Background The interleukin (IL)-36 cytokines are a sub-family of the IL-1 family which are becoming increasingly implicated in the pathogenesis of inflammatory diseases and malignancies. Initial studies of IL-36 signalling in tumorigenesis identified an immune-mediated anti-tumorigenic function for these cytokines. However, more recent studies have shown IL-36 cytokines also contribute to the pathogenesis of lung and colorectal cancer (CRC). Methods The aim of this study was to investigate IL-36 expression in CRC using transcriptomic datasets and software such as several R packages, Cytoscape, GEO2R and AnalyzeR. Validation of results was completed by qRT-PCR on both cell lines and a patient cohort. Cellular proliferation was assessed by flow cytometry and resazurin reduction. Results We demonstrate that IL-36 gene expression increases with CRC development. Decreased tumoral IL-36 receptor expression was shown to be associated with improved patient outcome. Our differential gene expression analysis revealed a novel role for the IL-36/IL-17/IL-23 axis, with these findings validated using patient-derived samples and cell lines.
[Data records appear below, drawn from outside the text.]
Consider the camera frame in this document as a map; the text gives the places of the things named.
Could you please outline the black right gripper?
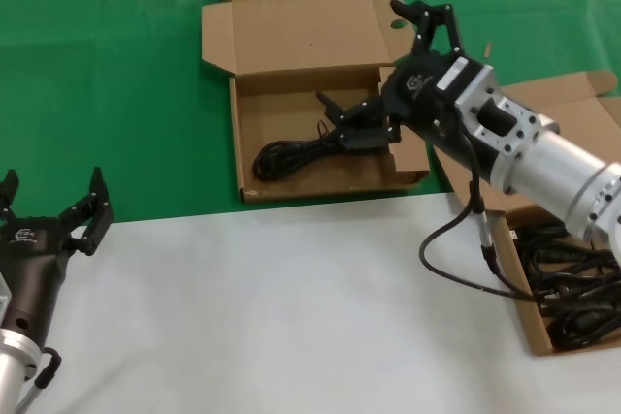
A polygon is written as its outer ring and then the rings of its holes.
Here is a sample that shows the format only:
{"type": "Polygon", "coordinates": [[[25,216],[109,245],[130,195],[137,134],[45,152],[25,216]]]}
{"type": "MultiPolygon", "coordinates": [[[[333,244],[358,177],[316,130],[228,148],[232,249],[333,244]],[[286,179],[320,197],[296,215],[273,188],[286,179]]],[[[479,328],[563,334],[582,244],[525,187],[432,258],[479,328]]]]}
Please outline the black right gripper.
{"type": "Polygon", "coordinates": [[[326,118],[334,125],[329,134],[321,134],[324,143],[344,150],[375,150],[401,140],[397,123],[409,128],[425,143],[462,164],[470,166],[461,135],[455,103],[483,65],[468,57],[445,90],[438,83],[464,53],[461,33],[451,4],[431,6],[421,0],[409,4],[390,0],[392,11],[414,26],[415,38],[410,54],[389,76],[380,97],[363,100],[344,110],[322,92],[317,99],[325,107],[326,118]],[[442,55],[431,50],[437,29],[444,27],[450,52],[442,55]]]}

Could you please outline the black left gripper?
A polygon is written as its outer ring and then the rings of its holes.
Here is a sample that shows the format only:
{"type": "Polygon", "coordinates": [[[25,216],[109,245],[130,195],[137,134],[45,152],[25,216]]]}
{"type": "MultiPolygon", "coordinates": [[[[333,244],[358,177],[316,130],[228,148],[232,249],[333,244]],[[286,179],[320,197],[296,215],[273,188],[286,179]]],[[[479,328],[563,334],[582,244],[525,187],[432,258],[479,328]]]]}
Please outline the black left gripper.
{"type": "Polygon", "coordinates": [[[0,182],[1,274],[11,292],[1,327],[29,339],[48,337],[69,258],[92,256],[114,221],[108,187],[95,167],[88,193],[59,217],[17,218],[11,209],[16,170],[0,182]]]}

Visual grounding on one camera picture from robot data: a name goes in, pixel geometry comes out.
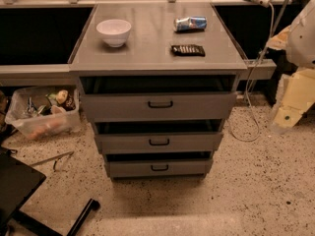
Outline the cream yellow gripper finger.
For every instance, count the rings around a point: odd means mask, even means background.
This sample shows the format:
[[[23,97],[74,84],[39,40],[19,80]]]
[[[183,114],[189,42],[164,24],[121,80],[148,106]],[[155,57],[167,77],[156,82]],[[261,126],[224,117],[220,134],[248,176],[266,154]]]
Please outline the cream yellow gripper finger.
[[[315,70],[298,68],[291,76],[282,75],[272,110],[271,129],[288,131],[315,103]]]

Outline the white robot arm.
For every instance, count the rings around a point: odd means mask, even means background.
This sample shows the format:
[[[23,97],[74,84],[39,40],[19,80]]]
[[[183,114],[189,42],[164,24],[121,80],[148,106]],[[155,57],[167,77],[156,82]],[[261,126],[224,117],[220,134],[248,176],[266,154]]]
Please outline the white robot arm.
[[[315,0],[309,0],[292,23],[270,38],[267,46],[284,50],[297,67],[282,76],[273,108],[271,129],[283,134],[291,129],[315,103]]]

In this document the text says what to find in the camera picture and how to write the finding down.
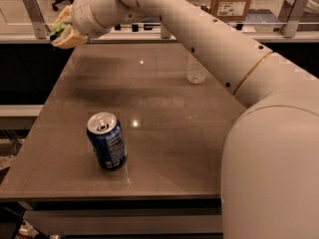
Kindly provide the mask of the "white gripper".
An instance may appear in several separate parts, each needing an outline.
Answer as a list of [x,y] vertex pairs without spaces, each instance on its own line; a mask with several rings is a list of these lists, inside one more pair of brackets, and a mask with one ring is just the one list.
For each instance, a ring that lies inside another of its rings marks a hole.
[[53,28],[61,21],[72,23],[50,36],[51,43],[59,49],[71,49],[87,43],[90,38],[99,38],[111,31],[103,27],[94,17],[90,0],[74,0],[66,6],[53,23]]

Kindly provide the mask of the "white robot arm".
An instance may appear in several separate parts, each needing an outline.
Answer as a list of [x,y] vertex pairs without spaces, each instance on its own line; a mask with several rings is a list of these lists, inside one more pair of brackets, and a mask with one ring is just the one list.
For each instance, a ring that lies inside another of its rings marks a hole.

IL-36γ, together with either IL-17a or IL-22, was able to synergistically induce different genes involved in the IL-17/IL-23 axis in CRC cells and additively induce colon cancer cell proliferation. Conclusions Collectively, this data support a pro-tumorigenic role for IL-36 signalling in colon cancer, with the IL-17/IL-23 axis influential in IL-36-mediated colon tumorigenesis.